TUNNEL DE LA DISCORDE

Sionisme, politique de mercenaires,

Tout s'y trouvait : mensonges, spoliation,

Larmes, tristesses et colères,

Crimes, tortures et lamentations.

Tu tiens Jérusalem et ses remparts,

Tes forfaits sont sur toi incurables,

La substance n'est bonne qu'à tes chars,

Aussi, notre foi est inébranlable.

Pour que tu sèmes l'horreur

Avec couronne de fer et de sang,

L'oncle Sam t'a fait Empereur,

Moitié tueur, moitié brigand.

Mais le Peuple se réveille, se dresse,

Et l'injustice ne sera éternelle.

Maintenant la chance délaisse,

Ceux qui creusent tombeaux et tunnels.

Palestine, jamais ainsi tu n'as vécu.

Ils t'ont pris ta terre, on la reprend,

Et la paix, après qu'on ait vaincu,

Sera le symbole du Moyen-Orient.

 

REALITES N°569.  1996

LE DETENU DU NEGUEV

Ses yeux laissent passer la lumière,

Et le drame noir devient effroi,

Mais la détention cousine de la misère,

Lui coupe brsquement la voix.

Fatalement, il scrute le ciel inconnu,

Et guette le grand désert avec stupeur,

Il tâche de saisir quelque chose de nu,

Il se soulève et n'observe que l'horreur.
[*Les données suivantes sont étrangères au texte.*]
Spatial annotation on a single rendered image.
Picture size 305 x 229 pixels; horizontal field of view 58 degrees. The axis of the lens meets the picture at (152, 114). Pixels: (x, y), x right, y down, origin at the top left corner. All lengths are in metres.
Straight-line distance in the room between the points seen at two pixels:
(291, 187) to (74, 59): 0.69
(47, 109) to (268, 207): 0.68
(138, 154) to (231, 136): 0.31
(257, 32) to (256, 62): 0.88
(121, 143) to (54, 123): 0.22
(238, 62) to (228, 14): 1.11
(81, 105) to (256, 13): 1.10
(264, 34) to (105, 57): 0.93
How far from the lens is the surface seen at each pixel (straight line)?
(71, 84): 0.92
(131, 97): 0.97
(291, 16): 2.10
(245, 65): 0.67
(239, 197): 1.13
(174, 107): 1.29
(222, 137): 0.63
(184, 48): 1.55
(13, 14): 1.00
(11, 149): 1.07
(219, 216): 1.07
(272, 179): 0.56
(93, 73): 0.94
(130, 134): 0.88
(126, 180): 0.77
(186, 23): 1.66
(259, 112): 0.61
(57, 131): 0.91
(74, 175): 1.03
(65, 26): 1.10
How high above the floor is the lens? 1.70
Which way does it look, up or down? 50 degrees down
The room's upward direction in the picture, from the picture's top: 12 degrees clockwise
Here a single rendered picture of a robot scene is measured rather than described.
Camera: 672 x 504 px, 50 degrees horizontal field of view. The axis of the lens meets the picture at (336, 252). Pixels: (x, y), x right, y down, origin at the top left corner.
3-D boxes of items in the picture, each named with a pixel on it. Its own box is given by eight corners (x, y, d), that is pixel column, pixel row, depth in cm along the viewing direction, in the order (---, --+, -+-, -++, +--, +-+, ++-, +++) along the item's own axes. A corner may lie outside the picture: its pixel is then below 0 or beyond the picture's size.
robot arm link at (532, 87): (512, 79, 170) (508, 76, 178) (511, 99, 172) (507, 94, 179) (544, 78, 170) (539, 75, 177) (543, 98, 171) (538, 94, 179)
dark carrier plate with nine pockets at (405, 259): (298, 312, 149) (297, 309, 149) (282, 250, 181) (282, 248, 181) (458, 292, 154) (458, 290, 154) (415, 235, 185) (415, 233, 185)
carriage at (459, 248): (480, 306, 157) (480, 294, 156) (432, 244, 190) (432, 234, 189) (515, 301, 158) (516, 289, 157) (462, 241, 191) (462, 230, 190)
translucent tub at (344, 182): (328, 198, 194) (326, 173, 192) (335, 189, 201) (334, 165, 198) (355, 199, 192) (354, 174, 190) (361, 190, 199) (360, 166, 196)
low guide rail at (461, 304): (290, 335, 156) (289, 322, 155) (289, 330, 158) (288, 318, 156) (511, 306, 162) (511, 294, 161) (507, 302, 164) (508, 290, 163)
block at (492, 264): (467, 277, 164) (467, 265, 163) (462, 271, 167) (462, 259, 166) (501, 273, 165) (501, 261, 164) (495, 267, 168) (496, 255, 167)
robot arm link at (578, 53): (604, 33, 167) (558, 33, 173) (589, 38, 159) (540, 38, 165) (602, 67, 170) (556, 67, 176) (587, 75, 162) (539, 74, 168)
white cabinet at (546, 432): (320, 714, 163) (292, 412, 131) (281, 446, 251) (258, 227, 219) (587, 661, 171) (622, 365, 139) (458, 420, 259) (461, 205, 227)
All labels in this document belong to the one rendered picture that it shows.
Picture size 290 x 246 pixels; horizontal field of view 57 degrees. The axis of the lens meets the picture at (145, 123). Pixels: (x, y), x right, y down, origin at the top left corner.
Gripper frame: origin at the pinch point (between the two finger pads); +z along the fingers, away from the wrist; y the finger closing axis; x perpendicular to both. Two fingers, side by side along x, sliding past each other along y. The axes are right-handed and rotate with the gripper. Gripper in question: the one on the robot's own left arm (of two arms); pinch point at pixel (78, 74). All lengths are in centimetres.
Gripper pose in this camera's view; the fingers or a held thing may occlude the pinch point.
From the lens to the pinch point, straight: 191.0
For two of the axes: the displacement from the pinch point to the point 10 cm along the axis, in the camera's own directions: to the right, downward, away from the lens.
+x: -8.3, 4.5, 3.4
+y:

Le prisonnier est en deuil, et sa lampe

N'éclaire plus que puces et tonneaux,

Et dans sa chambrée sans rampe,

Il cherche l'obscurité, son tombeau.

Au fond, l'homme accuse l'enfer,

Bien avant la naissance du temps.

De sa cellule, la fatalité devient matière,

Et effrite sa volonté doucement.

Il livre une rude et longue bataille

Pour retrouver sa famille et son frère,

Il faut qu'il sorte, il faut qu'il aille

A Jerusalem. Sa patrie lui crie : Espère !

 

REALITES N° 936.   2003

CHAUDE NUIT

Emu, je contemple le ciel qui brille

Les étoiles, la lune, les palmiers et la mer

L'Avenue où passent les filles

Couronnées de joie et de lumière.

Dans un manège éblouissant

D'une chaude nuit étoilée

Les femmes aux parfums excitants

Laissent apparaître des regards étonnés.

Les marchands courent par volée

Vendre pistaches et autres choses

Tout le monde admire l'autre à côté

L'homme seul songe aux roses.

L'air brûlant fait luire les jasmins

La clarté redouble son effort incroyable

Le rythme des chansons avec refrain

Domine la nuit interminable.

Toute la ville était à la plage

Musiciens et danseurs que rien n'arrête

Attendaient l'aube avec rage

Dans un brouhaha d'une veillée de fête.